Kayla Schwab is a Brooklyn-based poet who also dabbles in painting and playlist-curating. Outside of writing manuscripts for her advertising gig, Kayla has been baking lots of bread and doing yoga on her roof to keep her mind and body healthy during the quarantine.
Rachel Tanner: “And All of This, Too”, “Down the Road”
And All of This, Too
Who can write poetry when the world is ending?
"We gotta," you keep telling me.
"Who else will tell the stories
of what happened here?
Of the ways our bodies yearned for each other
in a hailstorm of boredom, grief, and fear?
Of the empty shelves? Of the rising waters?"
But you don't understand this deep underlying
nothing that I feel. This absolute lack.
You tell me to take a nap.
When the nap doesn't help,
you tell me to take a Valium. When the Valium
doesn't help, you tell me to take your hand.
"If you can't find hope, borrow mine," you say.
"There is enough comfort in me to
wrap you up, cocoon you for centuries."
But what I want is out here.
I want the world.
I just don't want the world as it is.
I don't want the same world that moves
me through it so slowly that
my small life being at a standstill
makes no difference to anyone else.
You tell me that everyone feels despair, that
right now, the world is more connected
in its loss than ever. But I don't want loss.
All I ever am is loss. All I ever do
is live quietly between disasters.
"I've been trying to fix things," you say,
"but you have to give it time."
You tell me the road is long but you've seen
what's waiting on the other side. You're
breaking down roadblocks as you go,
using the scraps to build community.
There's a blank page in my head
where the future should be and you are
slowly filling it in, color by color, line by line.

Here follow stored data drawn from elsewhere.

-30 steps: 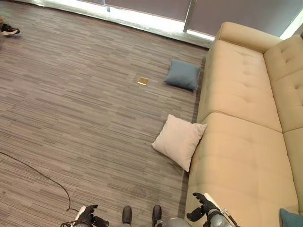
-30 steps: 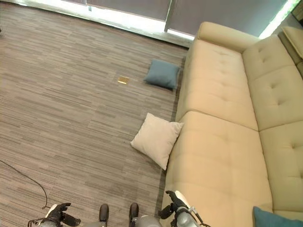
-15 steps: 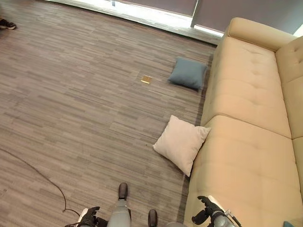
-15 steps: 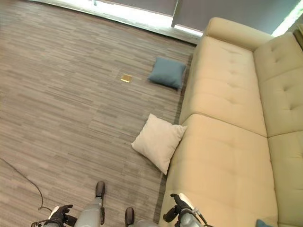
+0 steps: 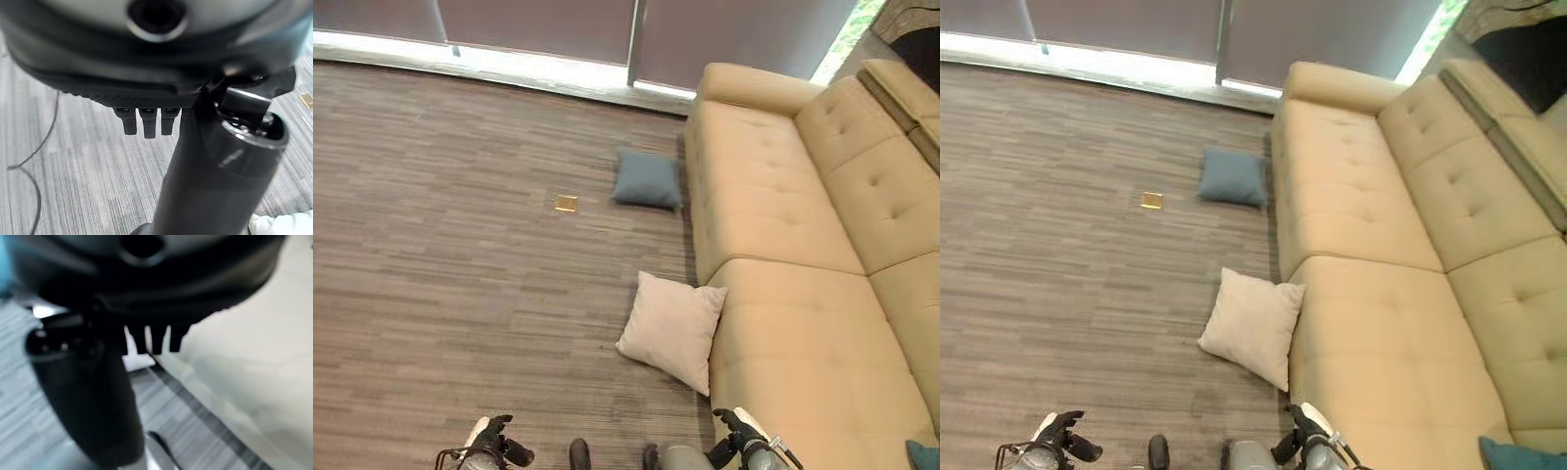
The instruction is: Pick up all the scattered cushions and arrange them neatly on the sofa.
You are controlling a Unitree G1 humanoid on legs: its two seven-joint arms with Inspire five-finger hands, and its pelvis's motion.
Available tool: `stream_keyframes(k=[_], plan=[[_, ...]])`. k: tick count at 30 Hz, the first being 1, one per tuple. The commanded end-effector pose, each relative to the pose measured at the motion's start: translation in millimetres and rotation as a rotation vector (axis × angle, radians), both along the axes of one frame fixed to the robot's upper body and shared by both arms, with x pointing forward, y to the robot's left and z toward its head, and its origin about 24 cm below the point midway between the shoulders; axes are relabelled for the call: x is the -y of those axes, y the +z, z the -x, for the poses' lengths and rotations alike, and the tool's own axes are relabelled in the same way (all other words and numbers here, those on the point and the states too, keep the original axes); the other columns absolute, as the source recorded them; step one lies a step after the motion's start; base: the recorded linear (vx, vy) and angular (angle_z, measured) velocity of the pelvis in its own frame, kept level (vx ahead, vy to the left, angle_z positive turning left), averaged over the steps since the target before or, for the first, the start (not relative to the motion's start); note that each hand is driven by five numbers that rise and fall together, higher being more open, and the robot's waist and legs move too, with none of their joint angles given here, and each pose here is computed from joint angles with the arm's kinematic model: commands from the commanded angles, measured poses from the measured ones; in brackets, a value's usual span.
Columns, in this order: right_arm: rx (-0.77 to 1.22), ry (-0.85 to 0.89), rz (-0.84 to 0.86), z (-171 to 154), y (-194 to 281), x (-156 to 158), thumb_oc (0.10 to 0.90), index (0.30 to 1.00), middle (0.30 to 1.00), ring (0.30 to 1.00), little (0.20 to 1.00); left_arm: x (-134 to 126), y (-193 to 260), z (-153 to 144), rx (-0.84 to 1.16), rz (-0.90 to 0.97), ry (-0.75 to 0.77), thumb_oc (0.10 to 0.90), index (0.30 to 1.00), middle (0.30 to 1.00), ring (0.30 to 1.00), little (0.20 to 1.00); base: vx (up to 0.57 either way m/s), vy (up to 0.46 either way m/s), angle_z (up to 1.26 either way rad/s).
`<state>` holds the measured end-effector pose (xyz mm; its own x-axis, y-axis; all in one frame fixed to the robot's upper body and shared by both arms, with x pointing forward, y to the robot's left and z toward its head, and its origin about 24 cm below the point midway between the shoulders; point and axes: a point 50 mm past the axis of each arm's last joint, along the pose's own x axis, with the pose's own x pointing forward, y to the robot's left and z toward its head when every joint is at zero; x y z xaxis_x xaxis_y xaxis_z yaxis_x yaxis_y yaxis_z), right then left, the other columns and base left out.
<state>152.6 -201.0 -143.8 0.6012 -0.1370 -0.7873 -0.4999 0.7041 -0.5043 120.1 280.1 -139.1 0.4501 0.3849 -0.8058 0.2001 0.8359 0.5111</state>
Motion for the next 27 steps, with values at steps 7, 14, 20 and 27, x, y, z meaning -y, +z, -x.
stream_keyframes(k=[7,14,20,27], plan=[[-0.032,0.001,0.078,12.8,-0.4,24.4,0.800,0.900,0.900,0.900,0.900,2.8,-4.7,15.6,-0.028,0.022,-0.016,0.800,0.900,0.900,0.900,0.900,0.29,-0.037,0.01],[-0.019,-0.029,0.110,11.6,3.2,37.5,0.800,0.900,0.900,0.900,0.900,12.2,-4.5,6.2,0.004,0.040,-0.034,0.800,0.900,0.900,0.900,0.900,0.17,-0.069,-0.17],[-0.004,-0.031,0.129,6.4,6.6,43.9,0.800,0.900,0.900,0.900,0.900,15.8,-5.3,5.2,0.012,0.053,-0.029,0.800,0.900,0.900,0.900,0.900,0.21,0.087,-0.44],[0.016,-0.007,0.135,-0.8,9.5,43.1,0.800,0.900,0.900,0.900,0.900,21.3,-9.2,10.2,-0.011,0.063,-0.031,0.800,0.900,0.900,0.900,0.900,0.22,0.228,-0.74]])
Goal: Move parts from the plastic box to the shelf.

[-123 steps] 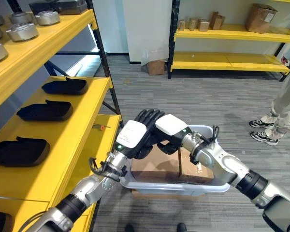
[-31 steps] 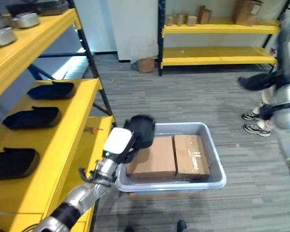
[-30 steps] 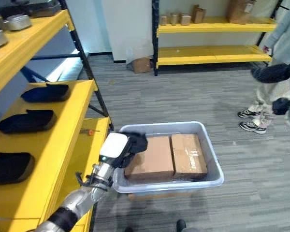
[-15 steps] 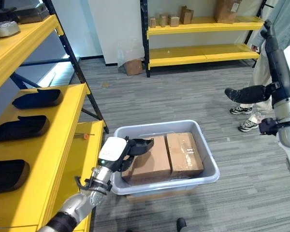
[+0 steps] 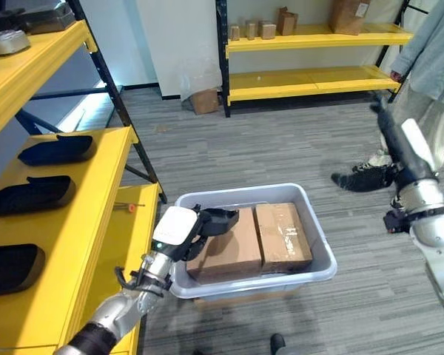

You are slowly filling me in,
color by color,
line by line.
Down the Road
I want us to climb into the backseat
over the center console because it’s
raining outside &
that’s not the kind of wet we’re
looking to get. I want us to cheers
with the cans of Grapico
that we brought from one of the
nine Publixes in town:
to life, to love, to fucking.
To fucking the love & the life
out of each other. To each othering
each other so deeply that
we forget each other’s names & pasts.
To finding pieces of our pasts
within each other’s yearning. To
yearning within the yawning
of this new path we’ve gone down.
To going down.
Rachel Tanner hasn't sent in a bio yet, but will soon.